The expected response is a copy of every line in the entries below that includes the word "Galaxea".
==*==
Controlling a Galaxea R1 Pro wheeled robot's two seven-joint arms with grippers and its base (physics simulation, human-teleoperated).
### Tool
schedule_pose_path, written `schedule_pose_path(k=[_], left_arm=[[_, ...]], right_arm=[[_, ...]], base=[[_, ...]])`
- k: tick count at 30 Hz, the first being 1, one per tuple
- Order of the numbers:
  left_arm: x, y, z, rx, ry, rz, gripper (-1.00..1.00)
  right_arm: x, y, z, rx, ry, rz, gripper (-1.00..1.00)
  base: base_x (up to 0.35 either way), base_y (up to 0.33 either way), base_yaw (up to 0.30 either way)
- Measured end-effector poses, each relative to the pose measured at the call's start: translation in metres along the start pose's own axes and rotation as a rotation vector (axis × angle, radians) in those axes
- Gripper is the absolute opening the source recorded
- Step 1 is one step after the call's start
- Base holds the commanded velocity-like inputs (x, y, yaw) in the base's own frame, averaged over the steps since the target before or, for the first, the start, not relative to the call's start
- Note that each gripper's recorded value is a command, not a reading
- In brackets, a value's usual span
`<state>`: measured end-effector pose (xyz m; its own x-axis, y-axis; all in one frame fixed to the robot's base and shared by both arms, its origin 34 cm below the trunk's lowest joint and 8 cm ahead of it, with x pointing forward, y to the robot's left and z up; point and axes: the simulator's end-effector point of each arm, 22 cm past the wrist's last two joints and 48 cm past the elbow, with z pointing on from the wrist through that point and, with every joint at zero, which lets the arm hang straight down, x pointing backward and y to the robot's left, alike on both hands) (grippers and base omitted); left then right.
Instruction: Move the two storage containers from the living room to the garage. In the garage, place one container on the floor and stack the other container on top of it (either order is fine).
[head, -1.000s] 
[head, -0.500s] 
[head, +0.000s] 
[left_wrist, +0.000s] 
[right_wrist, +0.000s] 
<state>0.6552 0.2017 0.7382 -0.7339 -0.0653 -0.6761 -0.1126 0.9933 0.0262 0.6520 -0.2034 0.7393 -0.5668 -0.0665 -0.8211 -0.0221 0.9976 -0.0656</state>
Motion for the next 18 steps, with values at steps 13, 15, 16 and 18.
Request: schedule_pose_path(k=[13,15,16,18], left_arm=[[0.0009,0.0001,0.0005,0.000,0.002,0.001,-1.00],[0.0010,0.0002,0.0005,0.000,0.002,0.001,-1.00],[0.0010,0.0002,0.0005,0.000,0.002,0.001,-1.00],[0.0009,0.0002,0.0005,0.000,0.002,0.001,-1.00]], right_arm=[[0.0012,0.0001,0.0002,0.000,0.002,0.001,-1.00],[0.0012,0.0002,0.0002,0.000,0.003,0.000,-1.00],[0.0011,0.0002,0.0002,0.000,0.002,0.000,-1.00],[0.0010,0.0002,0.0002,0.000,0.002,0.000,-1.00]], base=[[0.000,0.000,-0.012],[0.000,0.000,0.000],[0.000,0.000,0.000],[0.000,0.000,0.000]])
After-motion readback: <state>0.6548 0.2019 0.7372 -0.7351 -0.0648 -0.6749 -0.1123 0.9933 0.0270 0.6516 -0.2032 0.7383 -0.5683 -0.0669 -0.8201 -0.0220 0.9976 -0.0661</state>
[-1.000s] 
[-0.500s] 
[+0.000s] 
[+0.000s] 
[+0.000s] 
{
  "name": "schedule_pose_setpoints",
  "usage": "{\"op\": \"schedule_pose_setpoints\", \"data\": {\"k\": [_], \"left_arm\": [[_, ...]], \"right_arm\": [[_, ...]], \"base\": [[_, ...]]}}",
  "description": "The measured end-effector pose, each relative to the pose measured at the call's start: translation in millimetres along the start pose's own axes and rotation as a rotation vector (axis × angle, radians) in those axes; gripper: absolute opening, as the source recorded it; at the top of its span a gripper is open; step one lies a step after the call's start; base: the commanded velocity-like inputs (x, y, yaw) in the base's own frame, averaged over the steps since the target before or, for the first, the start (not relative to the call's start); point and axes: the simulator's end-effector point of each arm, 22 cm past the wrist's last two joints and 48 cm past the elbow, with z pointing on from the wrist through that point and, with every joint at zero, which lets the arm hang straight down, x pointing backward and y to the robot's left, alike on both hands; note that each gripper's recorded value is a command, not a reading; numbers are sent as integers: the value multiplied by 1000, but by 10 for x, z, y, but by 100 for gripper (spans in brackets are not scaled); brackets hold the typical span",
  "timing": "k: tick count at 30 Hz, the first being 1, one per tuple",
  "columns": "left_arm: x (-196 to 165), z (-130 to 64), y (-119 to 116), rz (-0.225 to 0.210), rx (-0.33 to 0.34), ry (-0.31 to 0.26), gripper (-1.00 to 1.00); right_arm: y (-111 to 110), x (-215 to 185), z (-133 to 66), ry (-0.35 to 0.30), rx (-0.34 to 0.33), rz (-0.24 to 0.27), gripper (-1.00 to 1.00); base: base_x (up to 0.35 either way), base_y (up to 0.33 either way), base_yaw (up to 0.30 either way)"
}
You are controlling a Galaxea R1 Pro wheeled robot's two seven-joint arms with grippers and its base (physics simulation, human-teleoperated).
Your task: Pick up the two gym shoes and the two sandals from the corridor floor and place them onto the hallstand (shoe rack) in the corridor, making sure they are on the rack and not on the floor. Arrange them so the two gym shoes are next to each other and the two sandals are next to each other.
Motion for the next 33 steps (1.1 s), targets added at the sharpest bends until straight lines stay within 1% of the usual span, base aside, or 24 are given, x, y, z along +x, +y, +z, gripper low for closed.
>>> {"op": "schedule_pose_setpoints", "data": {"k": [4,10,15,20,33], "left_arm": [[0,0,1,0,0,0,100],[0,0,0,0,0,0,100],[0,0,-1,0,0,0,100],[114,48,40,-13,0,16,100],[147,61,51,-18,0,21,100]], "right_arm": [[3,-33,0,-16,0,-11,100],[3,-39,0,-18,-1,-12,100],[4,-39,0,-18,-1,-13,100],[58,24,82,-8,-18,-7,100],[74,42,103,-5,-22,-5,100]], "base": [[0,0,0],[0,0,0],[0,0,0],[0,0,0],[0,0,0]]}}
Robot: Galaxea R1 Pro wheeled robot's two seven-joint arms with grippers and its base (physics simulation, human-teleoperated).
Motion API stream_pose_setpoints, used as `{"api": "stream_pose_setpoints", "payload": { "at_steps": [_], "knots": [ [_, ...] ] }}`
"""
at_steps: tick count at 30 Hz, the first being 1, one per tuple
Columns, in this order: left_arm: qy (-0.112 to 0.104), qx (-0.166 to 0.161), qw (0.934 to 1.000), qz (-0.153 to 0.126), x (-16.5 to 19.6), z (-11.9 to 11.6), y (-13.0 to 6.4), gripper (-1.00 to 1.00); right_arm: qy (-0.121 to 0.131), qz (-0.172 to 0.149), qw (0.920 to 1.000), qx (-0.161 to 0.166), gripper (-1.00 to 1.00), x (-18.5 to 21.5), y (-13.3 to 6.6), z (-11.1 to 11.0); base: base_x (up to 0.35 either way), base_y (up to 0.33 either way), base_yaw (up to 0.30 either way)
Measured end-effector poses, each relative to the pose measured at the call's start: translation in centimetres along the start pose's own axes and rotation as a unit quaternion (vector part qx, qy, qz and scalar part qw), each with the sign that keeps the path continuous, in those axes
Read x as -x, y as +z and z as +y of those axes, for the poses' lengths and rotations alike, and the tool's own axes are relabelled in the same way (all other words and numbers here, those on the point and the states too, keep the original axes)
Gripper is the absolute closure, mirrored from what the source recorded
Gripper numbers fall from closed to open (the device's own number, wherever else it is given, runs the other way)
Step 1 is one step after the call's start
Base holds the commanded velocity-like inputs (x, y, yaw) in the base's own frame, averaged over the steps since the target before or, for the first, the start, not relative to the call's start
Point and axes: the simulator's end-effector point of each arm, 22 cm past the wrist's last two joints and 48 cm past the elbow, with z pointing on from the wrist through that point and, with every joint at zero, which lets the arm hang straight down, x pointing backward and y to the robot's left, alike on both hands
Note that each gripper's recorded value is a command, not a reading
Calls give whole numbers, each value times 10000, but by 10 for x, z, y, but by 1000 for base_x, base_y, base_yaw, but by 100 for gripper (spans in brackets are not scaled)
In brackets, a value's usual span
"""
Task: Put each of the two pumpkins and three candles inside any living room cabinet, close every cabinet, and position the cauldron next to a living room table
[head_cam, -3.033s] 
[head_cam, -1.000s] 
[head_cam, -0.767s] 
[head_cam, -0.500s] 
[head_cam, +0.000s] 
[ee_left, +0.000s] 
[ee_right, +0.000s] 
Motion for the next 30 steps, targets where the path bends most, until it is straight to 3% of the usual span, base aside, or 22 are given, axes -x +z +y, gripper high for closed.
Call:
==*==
_Finished exercise_
Controlling a Galaxea R1 Pro wheeled robot's two seven-joint arms with grippers and its base (physics simulation, human-teleoperated).
You are controlling a Galaxea R1 Pro wheeled robot's two seven-joint arms with grippers and its base (physics simulation, human-teleoperated).
Robot: Galaxea R1 Pro wheeled robot's two seven-joint arms with grippers and its base (physics simulation, human-teleoperated).

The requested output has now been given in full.